▶ [Prompt]: Your job is to retype the whole listing exactly.

▶ [Dataset section]:

==*==

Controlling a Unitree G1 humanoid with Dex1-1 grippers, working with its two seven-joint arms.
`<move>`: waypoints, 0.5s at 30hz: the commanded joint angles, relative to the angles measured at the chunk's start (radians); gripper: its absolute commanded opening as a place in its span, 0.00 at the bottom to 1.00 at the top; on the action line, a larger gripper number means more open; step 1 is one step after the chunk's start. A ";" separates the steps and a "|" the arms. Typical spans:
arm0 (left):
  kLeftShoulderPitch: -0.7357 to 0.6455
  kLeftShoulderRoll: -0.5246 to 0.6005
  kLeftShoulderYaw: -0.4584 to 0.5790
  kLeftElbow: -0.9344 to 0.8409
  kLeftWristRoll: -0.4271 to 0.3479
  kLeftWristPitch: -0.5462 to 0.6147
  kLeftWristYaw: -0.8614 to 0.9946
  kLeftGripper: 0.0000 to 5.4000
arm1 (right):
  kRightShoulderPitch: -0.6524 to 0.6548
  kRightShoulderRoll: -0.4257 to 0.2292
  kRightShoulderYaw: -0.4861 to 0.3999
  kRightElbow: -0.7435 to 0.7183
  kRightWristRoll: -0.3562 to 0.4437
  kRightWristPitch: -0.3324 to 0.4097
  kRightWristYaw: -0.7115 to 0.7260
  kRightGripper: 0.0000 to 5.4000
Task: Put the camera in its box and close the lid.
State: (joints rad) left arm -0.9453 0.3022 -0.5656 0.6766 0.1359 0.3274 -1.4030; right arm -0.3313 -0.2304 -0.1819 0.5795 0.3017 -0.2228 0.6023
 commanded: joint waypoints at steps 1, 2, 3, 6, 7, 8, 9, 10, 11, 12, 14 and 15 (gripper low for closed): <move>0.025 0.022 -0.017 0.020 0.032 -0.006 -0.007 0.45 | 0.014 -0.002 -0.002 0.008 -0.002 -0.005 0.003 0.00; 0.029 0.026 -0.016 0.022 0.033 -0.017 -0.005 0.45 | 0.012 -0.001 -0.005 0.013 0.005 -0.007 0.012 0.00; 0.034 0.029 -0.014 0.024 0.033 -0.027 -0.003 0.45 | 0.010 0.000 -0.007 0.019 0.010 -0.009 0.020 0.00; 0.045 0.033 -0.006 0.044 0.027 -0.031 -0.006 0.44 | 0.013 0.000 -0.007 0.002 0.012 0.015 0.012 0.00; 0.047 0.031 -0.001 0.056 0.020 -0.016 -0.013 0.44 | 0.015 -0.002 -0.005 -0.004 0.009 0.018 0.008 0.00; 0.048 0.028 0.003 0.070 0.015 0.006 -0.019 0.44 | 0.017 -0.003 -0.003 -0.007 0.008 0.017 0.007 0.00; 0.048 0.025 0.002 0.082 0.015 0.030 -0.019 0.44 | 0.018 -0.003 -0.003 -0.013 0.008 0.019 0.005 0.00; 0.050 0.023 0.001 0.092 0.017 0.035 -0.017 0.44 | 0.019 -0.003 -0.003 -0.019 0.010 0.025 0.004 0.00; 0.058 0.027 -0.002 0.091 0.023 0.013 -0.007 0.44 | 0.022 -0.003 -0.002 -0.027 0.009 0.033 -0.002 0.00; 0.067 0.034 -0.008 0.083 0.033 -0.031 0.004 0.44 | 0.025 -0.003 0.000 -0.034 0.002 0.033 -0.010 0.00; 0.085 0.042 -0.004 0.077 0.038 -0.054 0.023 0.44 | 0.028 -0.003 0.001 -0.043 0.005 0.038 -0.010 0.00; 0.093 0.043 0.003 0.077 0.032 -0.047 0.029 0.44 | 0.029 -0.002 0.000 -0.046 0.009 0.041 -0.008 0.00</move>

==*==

▶ [Written answer]:
Controlling a Unitree G1 humanoid with Dex1-1 grippers, working with its two seven-joint arms.
`<move>`: waypoints, 0.5s at 30hz: the commanded joint angles, relative to the angles measured at the chunk's start (radians); gripper: its absolute commanded opening as a place in its span, 0.00 at the bottom to 1.00 at the top; on the action line, a larger gripper number means more open; step 1 is one step after the chunk's start. A ";" separates the steps and a "|" the arms. Typical spans:
arm0 (left):
  kLeftShoulderPitch: -0.7357 to 0.6455
  kLeftShoulderRoll: -0.5246 to 0.6005
  kLeftShoulderYaw: -0.4584 to 0.5790
  kLeftElbow: -0.9344 to 0.8409
  kLeftWristRoll: -0.4271 to 0.3479
  kLeftWristPitch: -0.5462 to 0.6147
  kLeftWristYaw: -0.8614 to 0.9946
  kLeftGripper: 0.0000 to 5.4000
arm1 (right):
  kRightShoulderPitch: -0.6524 to 0.6548
  kRightShoulderRoll: -0.4257 to 0.2292
  kRightShoulderYaw: -0.4861 to 0.3999
  kRightElbow: -0.7435 to 0.7183
  kRightWristRoll: -0.3562 to 0.4437
  kRightWristPitch: -0.3324 to 0.4097
  kRightWristYaw: -0.7115 to 0.7260
  kRightGripper: 0.0000 to 5.4000
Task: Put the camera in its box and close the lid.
State: (joints rad) left arm -0.9453 0.3022 -0.5656 0.6766 0.1359 0.3274 -1.4030; right arm -0.3313 -0.2304 -0.1819 0.5795 0.3017 -0.2228 0.6023
 commanded: joint waypoints at steps 1, 2, 3, 6, 7, 8, 9, 10, 11, 12, 14 and 15 (gripper low for closed): <move>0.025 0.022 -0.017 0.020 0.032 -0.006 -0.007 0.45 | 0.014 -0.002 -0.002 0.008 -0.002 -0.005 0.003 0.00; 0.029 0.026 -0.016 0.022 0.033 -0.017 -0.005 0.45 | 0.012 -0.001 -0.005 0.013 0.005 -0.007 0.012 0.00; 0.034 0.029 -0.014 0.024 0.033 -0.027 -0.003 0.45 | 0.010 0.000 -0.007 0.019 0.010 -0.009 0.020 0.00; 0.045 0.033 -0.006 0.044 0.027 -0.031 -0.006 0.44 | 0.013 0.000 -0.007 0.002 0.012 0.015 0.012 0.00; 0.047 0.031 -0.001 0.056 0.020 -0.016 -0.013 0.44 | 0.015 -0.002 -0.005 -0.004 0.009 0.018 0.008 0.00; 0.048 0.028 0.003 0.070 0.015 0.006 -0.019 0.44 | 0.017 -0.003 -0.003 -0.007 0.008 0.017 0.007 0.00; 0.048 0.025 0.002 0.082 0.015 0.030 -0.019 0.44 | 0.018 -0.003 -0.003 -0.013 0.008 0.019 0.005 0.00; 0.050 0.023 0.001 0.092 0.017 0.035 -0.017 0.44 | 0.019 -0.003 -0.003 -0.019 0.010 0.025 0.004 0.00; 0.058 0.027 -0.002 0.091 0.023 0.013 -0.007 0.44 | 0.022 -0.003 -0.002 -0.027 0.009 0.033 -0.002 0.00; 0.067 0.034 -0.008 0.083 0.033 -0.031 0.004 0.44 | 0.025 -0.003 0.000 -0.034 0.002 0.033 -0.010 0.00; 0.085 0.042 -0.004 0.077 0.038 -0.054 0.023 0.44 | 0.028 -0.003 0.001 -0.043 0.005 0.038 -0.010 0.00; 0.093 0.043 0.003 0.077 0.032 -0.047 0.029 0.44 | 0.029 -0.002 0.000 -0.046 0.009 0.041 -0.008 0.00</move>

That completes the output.